--- DATA FOR THE TASK Enclosed Below ---

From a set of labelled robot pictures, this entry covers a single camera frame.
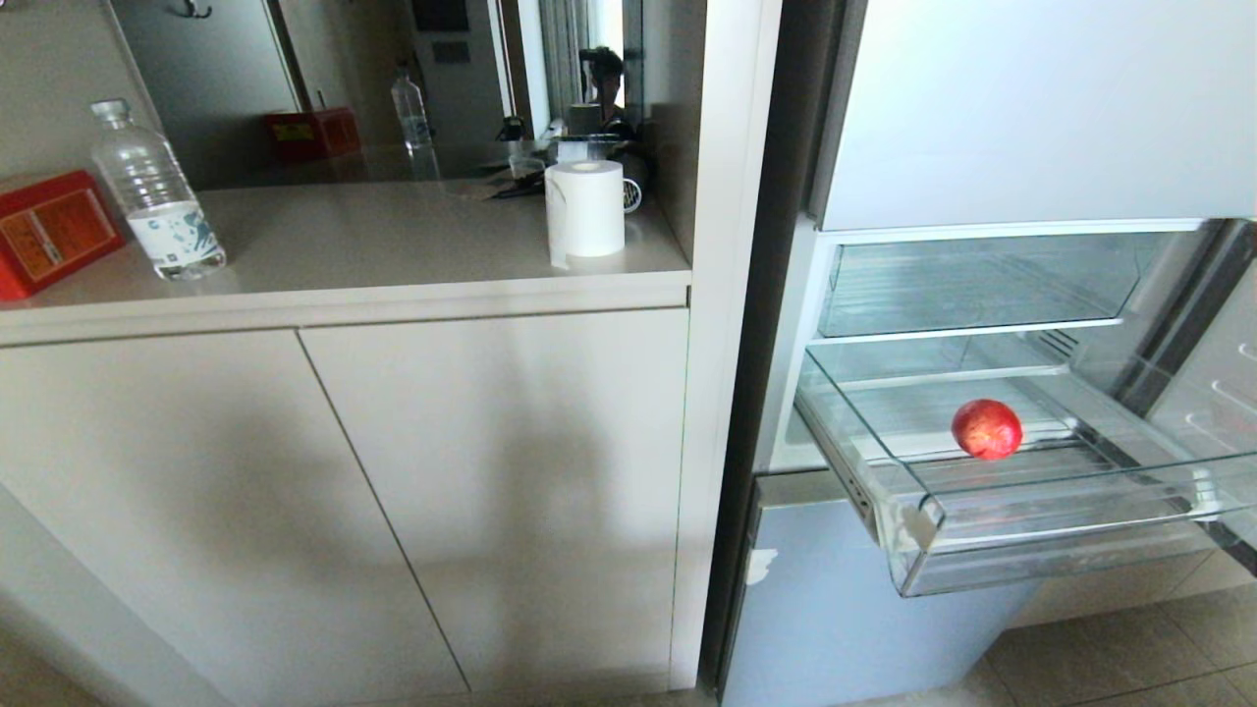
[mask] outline open refrigerator
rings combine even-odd
[[[1253,6],[817,8],[783,9],[766,146],[750,292],[776,301],[748,302],[738,385],[763,403],[750,476],[725,481],[730,706],[943,684],[1038,580],[1257,545]],[[1016,411],[1016,454],[959,448],[975,399]],[[870,554],[880,584],[810,601]],[[823,684],[792,667],[818,654]]]

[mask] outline transparent crisper drawer
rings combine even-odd
[[[845,245],[822,337],[1115,321],[1164,234],[1050,235]]]
[[[908,369],[890,375],[860,369],[852,350],[869,345],[812,347],[796,396],[905,596],[1214,547],[1203,522],[1253,523],[1257,439],[1238,452],[1193,440],[1192,453],[1179,439],[1198,429],[1153,426],[1017,335],[948,341],[964,353],[915,372],[909,345],[920,342],[896,342],[899,355],[879,345],[879,360]],[[1232,400],[1197,395],[1218,419],[1257,424]],[[1012,457],[974,459],[952,438],[955,410],[977,398],[1021,418]]]

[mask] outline apple
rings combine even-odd
[[[978,459],[1003,459],[1021,447],[1021,420],[998,400],[970,400],[952,418],[952,437],[960,449]]]

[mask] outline red packaging box
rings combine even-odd
[[[349,108],[328,108],[309,113],[266,113],[263,116],[275,157],[283,162],[304,162],[357,152],[358,121]]]
[[[0,299],[23,299],[123,244],[83,170],[0,180]]]

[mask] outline water bottle
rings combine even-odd
[[[397,81],[393,82],[392,94],[406,150],[415,151],[431,145],[432,133],[427,127],[427,113],[424,112],[424,94],[411,83],[405,65],[397,67]]]
[[[132,122],[131,107],[121,98],[97,101],[92,112],[104,128],[92,147],[92,161],[157,274],[189,281],[221,268],[226,254],[170,142]]]

--- End of Enclosed DATA FOR THE TASK ---

# WORK ORDER
Wherever "mask" appears in a line of the entries, copy that line.

# WRITTEN SOLUTION
[mask] outline open refrigerator
[mask] outline transparent crisper drawer
[mask] outline apple
[mask] outline red packaging box
[mask] outline water bottle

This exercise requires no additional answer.